Re: [PING] [PATCH v2] parallel pg_restore: avoid disk seeks when jumping short distance forward - Mailing list pgsql-hackers

From Tom Lane
Subject Re: [PING] [PATCH v2] parallel pg_restore: avoid disk seeks when jumping short distance forward
Date
Msg-id 3515357.1760128017@sss.pgh.pa.us
Whole thread Raw
In response to Re: [PING] [PATCH v2] parallel pg_restore: avoid disk seeks when jumping short distance forward  (Dimitrios Apostolou <jimis@gmx.net>)
Responses Re: [PING] [PATCH v2] parallel pg_restore: avoid disk seeks when jumping short distance forward
List pgsql-hackers
Dimitrios Apostolou <jimis@gmx.net> writes:
> Question that remains: where is pg_dump setting this ~35B length block? 

I poked into that question, and found that the answer is some
exceedingly brain-dead buffering logic in compress_zstd.c.
It will dump its buffer during every loop iteration within
_ZstdWriteCommon, no matter how much buffer space it has left;
and each call to cs->writeF() produces a new "data block"
in the output file.  The amount of data fed to _ZstdWriteCommon
per call is whatever the backend sends per "copy data" message,
which is generally one table row.  So if the table rows aren't
too wide, or if they're highly compressible, you get these
tiny data blocks.

compress_lz4.c is equally broken, again buffering no bytes across
calls; although liblz4 seems to do some buffering internally.
I got blocks of around 300 bytes on the test case I was using.
That's still ridiculous.

compress_gzip.c is actually sanely implemented, and consistently
produces blocks of 4096 bytes, which traces to DEFAULT_IO_BUFFER_SIZE
in compress_io.h.

If you choose --compress=none, you get data blocks that correspond
exactly to table rows.  We could imagine doing some internal
buffering to amalgamate short rows into larger blocks, but I'm
not entirely convinced it's worth messing with that case.

The attached patch fixes the buffering logic in compress_zstd.c
and compress_lz4.c.  For zstd, most blocks are now 131591 bytes,
which seems to be determined by ZSTD_CStreamOutSize() not by
our code.  For lz4, I see a range of block sizes but they're
almost all around 64K.  That's apparently emergent from the
behavior of LZ4F_compressBound(): when told we want to supply
it up to 4K at a time, it says it needs a buffer around 64K.
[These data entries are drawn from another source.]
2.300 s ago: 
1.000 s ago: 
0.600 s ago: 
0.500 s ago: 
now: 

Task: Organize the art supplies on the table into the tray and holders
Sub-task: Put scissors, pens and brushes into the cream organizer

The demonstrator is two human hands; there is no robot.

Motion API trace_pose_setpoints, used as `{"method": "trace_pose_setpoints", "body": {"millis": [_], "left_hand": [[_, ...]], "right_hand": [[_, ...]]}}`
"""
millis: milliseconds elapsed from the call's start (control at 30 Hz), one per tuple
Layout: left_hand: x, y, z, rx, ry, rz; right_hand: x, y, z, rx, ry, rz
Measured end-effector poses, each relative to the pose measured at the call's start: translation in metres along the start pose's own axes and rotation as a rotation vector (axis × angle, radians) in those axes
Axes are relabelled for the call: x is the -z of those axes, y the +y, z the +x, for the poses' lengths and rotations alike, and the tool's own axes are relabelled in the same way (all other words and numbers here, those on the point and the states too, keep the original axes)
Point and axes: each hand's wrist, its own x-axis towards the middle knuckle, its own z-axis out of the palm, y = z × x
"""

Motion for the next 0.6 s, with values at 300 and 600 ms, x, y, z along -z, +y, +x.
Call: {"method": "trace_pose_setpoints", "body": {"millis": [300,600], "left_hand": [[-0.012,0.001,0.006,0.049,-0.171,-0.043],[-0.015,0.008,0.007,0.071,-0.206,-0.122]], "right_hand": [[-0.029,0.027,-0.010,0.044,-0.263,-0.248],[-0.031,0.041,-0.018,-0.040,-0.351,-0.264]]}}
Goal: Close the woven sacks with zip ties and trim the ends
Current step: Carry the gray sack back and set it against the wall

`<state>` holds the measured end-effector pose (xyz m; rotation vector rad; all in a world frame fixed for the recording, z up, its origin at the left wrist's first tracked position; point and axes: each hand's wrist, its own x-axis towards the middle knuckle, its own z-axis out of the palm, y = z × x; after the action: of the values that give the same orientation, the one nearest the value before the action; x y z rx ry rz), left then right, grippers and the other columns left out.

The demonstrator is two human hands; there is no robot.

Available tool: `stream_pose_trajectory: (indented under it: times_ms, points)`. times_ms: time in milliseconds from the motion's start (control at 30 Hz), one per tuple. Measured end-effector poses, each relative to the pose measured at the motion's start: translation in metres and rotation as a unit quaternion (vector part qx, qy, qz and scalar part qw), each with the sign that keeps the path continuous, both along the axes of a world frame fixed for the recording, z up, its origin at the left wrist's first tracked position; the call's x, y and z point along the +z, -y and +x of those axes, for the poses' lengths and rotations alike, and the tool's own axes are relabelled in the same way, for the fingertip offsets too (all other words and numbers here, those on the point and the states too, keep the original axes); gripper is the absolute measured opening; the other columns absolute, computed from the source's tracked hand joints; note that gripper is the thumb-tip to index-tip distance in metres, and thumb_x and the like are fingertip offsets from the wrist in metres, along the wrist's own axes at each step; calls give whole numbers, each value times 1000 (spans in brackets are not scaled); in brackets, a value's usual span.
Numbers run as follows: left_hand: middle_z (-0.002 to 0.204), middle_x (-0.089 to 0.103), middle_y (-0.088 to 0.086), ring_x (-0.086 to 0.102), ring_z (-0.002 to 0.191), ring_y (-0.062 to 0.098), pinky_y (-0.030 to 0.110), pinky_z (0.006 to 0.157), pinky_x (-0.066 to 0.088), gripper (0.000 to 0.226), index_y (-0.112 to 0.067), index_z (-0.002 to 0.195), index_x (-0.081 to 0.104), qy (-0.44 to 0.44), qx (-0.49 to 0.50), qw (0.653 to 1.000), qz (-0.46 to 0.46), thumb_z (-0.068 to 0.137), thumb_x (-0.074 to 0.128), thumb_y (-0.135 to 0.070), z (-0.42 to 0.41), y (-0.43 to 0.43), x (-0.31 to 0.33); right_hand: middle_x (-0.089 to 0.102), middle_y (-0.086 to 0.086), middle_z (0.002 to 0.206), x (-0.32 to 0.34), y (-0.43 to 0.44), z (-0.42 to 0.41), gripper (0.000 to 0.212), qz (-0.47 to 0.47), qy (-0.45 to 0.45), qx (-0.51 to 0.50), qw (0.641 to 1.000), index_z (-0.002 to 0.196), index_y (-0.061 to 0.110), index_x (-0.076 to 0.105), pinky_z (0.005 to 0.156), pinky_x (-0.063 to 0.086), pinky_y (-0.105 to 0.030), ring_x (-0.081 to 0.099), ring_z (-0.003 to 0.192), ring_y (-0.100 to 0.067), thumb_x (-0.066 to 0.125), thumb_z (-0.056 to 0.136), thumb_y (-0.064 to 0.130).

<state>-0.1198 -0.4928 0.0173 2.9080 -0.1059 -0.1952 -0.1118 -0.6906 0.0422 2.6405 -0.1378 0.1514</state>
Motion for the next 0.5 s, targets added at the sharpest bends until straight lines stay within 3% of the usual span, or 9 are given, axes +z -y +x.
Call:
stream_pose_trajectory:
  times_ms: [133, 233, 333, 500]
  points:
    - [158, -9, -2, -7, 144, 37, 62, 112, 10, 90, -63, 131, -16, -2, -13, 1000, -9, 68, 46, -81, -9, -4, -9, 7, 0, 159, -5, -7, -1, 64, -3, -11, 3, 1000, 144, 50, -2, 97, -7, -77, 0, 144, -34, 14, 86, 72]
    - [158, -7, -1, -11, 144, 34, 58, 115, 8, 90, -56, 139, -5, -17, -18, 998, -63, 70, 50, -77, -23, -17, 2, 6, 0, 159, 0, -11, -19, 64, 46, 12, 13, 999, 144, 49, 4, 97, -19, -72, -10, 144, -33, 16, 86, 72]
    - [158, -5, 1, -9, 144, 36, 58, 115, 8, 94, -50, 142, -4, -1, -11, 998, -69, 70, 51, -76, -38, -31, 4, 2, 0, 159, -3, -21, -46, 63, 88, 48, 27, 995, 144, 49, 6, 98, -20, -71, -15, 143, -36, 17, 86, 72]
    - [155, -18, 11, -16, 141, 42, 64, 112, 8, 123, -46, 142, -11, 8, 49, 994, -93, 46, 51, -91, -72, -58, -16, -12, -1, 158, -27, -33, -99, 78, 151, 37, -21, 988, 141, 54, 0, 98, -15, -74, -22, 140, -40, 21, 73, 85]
I'm tempted to increase DEFAULT_IO_BUFFER_SIZE so that gzip
also produces blocks in the vicinity of 64K, but we'd have
to decouple the behavior of compress_lz4.c somehow, or it
would want to produce blocks around a megabyte which might
be excessive.  (Or if it's not, we'd still want all these
compression methods to choose similar block sizes, I'd think.)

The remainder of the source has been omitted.